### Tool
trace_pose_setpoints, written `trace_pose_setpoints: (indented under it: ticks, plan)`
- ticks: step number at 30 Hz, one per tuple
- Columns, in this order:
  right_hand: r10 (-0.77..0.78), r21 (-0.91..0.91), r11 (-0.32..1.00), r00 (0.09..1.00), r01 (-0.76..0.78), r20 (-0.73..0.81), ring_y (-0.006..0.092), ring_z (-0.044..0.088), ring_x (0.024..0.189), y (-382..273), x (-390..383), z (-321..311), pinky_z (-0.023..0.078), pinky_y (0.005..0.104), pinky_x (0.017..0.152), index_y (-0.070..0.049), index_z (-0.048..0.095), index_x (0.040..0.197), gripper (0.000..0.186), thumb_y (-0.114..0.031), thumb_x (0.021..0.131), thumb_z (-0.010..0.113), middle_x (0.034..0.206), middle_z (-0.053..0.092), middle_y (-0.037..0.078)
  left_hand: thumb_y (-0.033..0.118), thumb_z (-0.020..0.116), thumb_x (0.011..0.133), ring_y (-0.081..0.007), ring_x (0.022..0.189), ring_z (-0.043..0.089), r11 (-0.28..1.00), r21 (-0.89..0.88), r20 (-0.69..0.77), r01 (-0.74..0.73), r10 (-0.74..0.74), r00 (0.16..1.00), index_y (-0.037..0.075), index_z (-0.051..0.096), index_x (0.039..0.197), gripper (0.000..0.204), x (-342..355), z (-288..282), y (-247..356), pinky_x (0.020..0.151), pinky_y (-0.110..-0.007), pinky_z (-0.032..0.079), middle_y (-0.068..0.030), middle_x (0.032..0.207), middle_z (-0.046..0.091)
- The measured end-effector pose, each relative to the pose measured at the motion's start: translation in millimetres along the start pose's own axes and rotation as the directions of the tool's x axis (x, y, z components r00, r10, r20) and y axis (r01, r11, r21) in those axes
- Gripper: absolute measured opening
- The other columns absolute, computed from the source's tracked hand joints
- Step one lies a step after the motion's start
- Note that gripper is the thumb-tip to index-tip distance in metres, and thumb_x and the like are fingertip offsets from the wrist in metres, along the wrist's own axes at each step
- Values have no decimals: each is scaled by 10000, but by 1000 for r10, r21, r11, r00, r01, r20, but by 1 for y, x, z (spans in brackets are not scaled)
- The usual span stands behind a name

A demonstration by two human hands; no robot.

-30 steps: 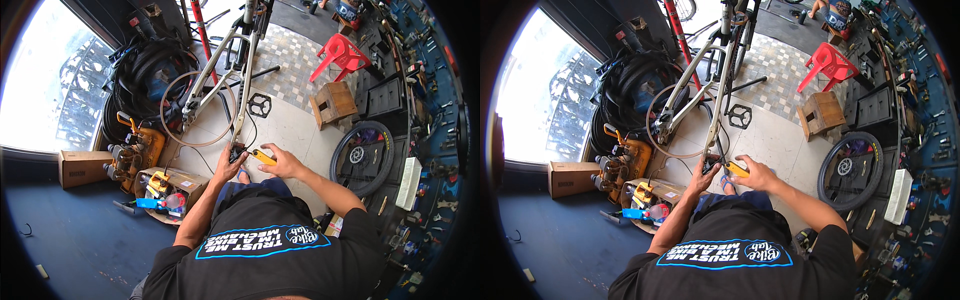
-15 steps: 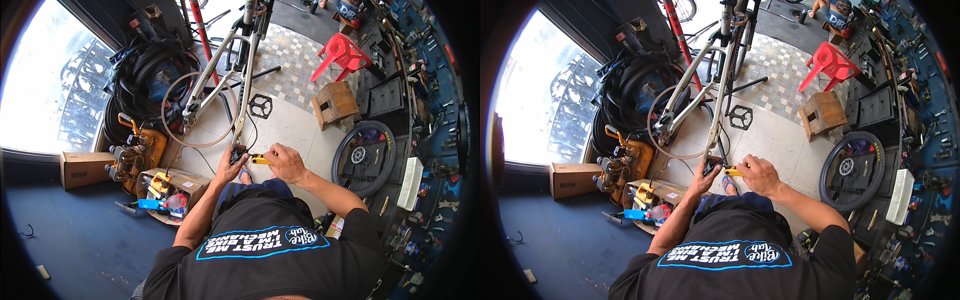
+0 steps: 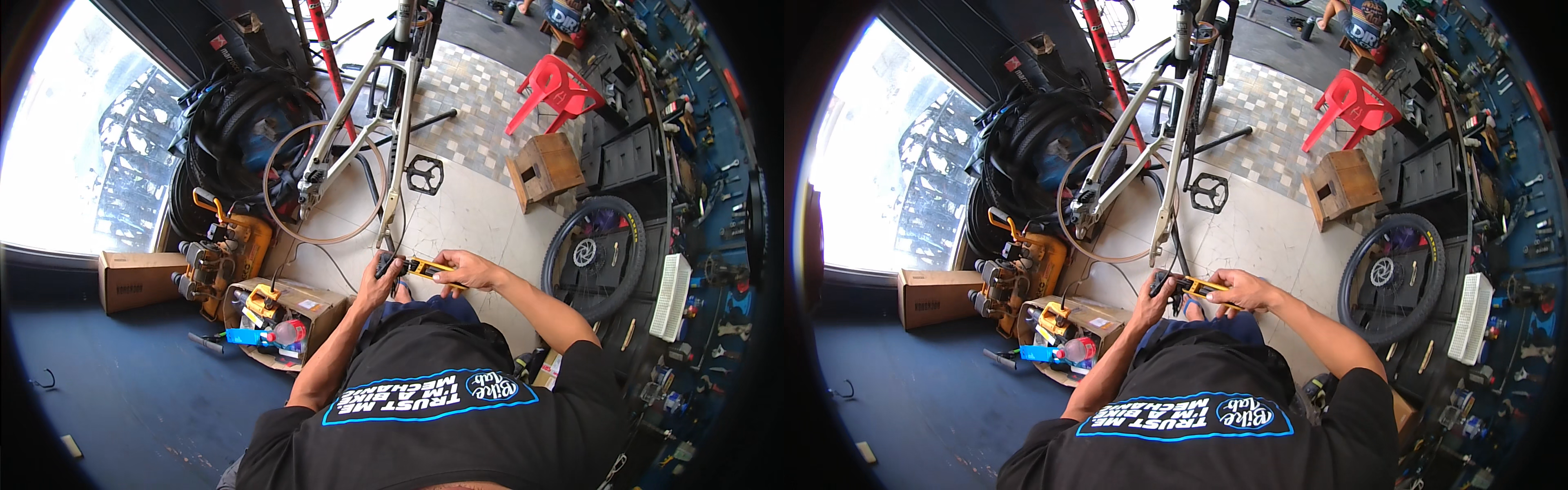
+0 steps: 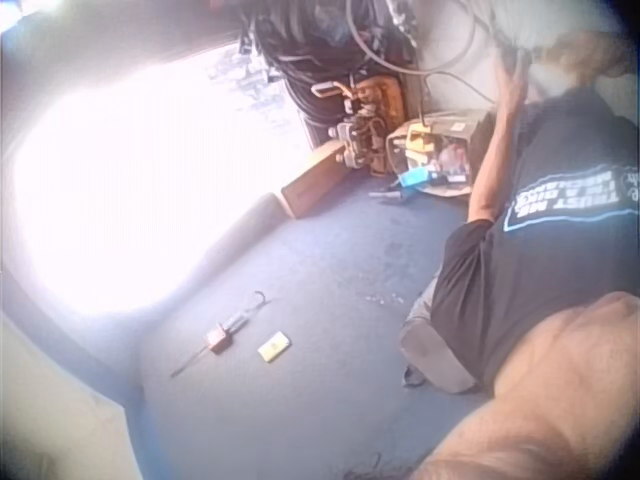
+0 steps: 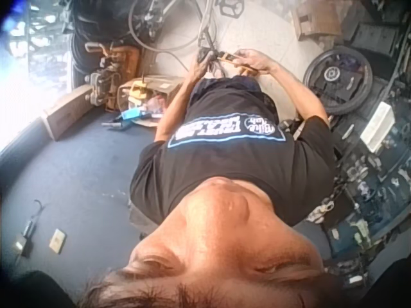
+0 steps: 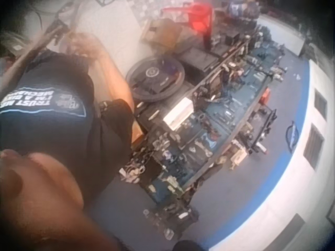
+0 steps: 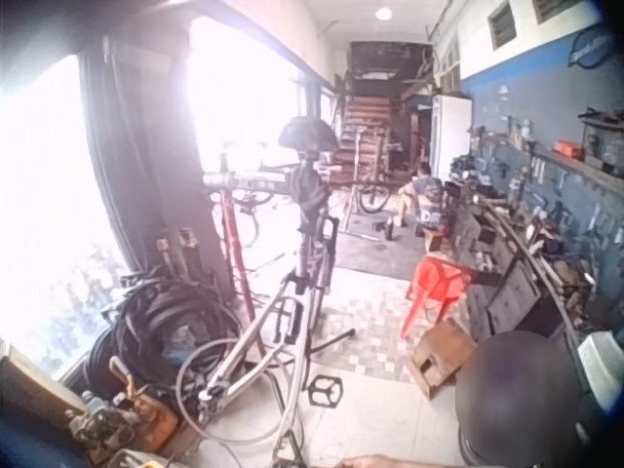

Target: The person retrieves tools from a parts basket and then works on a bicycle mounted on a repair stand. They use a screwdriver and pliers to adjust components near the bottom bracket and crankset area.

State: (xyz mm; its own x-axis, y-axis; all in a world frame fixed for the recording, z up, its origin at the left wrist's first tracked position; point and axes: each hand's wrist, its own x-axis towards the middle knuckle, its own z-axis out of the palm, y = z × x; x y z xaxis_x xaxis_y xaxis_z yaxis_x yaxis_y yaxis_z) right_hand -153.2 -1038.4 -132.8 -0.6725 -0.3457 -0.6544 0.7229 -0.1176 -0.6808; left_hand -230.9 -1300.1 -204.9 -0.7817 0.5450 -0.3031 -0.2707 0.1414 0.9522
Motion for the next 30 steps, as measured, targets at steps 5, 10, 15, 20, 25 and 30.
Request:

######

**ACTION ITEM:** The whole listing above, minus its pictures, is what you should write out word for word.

**ANSWER TO THE PROBLEM:**
### Tool
trace_pose_setpoints, written `trace_pose_setpoints: (indented under it: ticks, plan)`
- ticks: step number at 30 Hz, one per tuple
- Columns, in this order:
  right_hand: r10 (-0.77..0.78), r21 (-0.91..0.91), r11 (-0.32..1.00), r00 (0.09..1.00), r01 (-0.76..0.78), r20 (-0.73..0.81), ring_y (-0.006..0.092), ring_z (-0.044..0.088), ring_x (0.024..0.189), y (-382..273), x (-390..383), z (-321..311), pinky_z (-0.023..0.078), pinky_y (0.005..0.104), pinky_x (0.017..0.152), index_y (-0.070..0.049), index_z (-0.048..0.095), index_x (0.040..0.197), gripper (0.000..0.186), thumb_y (-0.114..0.031), thumb_x (0.021..0.131), thumb_z (-0.010..0.113), middle_x (0.034..0.206), middle_z (-0.053..0.092), middle_y (-0.037..0.078)
  left_hand: thumb_y (-0.033..0.118), thumb_z (-0.020..0.116), thumb_x (0.011..0.133), ring_y (-0.081..0.007), ring_x (0.022..0.189), ring_z (-0.043..0.089), r11 (-0.28..1.00), r21 (-0.89..0.88), r20 (-0.69..0.77), r01 (-0.74..0.73), r10 (-0.74..0.74), r00 (0.16..1.00), index_y (-0.037..0.075), index_z (-0.051..0.096), index_x (0.039..0.197), gripper (0.000..0.204), x (-342..355), z (-288..282), y (-247..356), pinky_x (0.020..0.151), pinky_y (-0.110..-0.007), pinky_z (-0.032..0.079), middle_y (-0.068..0.030), middle_x (0.032..0.207), middle_z (-0.046..0.091)
- The measured end-effector pose, each relative to the pose measured at the motion's start: translation in millimetres along the start pose's own axes and rotation as the directions of the tool's x axis (x, y, z components r00, r10, r20) and y axis (r01, r11, r21) in those axes
- Gripper: absolute measured opening
- The other columns absolute, computed from the source's tracked hand joints
- Step one lies a step after the motion's start
- Note that gripper is the thumb-tip to index-tip distance in metres, and thumb_x and the like are fingertip offsets from the wrist in metres, along the wrist's own axes at each step
- Values have no decimals: each is scaled by 10000, but by 1000 for r10, r21, r11, r00, r01, r20, but by 1 for y, x, z (spans in brackets are not scaled)
- The usual span stands behind a name

A demonstration by two human hands; no robot.

-30 steps: 
-15 steps: 
+0 steps: 
+0 steps: 
+0 steps: 
+0 steps: 
+0 steps: 

Target: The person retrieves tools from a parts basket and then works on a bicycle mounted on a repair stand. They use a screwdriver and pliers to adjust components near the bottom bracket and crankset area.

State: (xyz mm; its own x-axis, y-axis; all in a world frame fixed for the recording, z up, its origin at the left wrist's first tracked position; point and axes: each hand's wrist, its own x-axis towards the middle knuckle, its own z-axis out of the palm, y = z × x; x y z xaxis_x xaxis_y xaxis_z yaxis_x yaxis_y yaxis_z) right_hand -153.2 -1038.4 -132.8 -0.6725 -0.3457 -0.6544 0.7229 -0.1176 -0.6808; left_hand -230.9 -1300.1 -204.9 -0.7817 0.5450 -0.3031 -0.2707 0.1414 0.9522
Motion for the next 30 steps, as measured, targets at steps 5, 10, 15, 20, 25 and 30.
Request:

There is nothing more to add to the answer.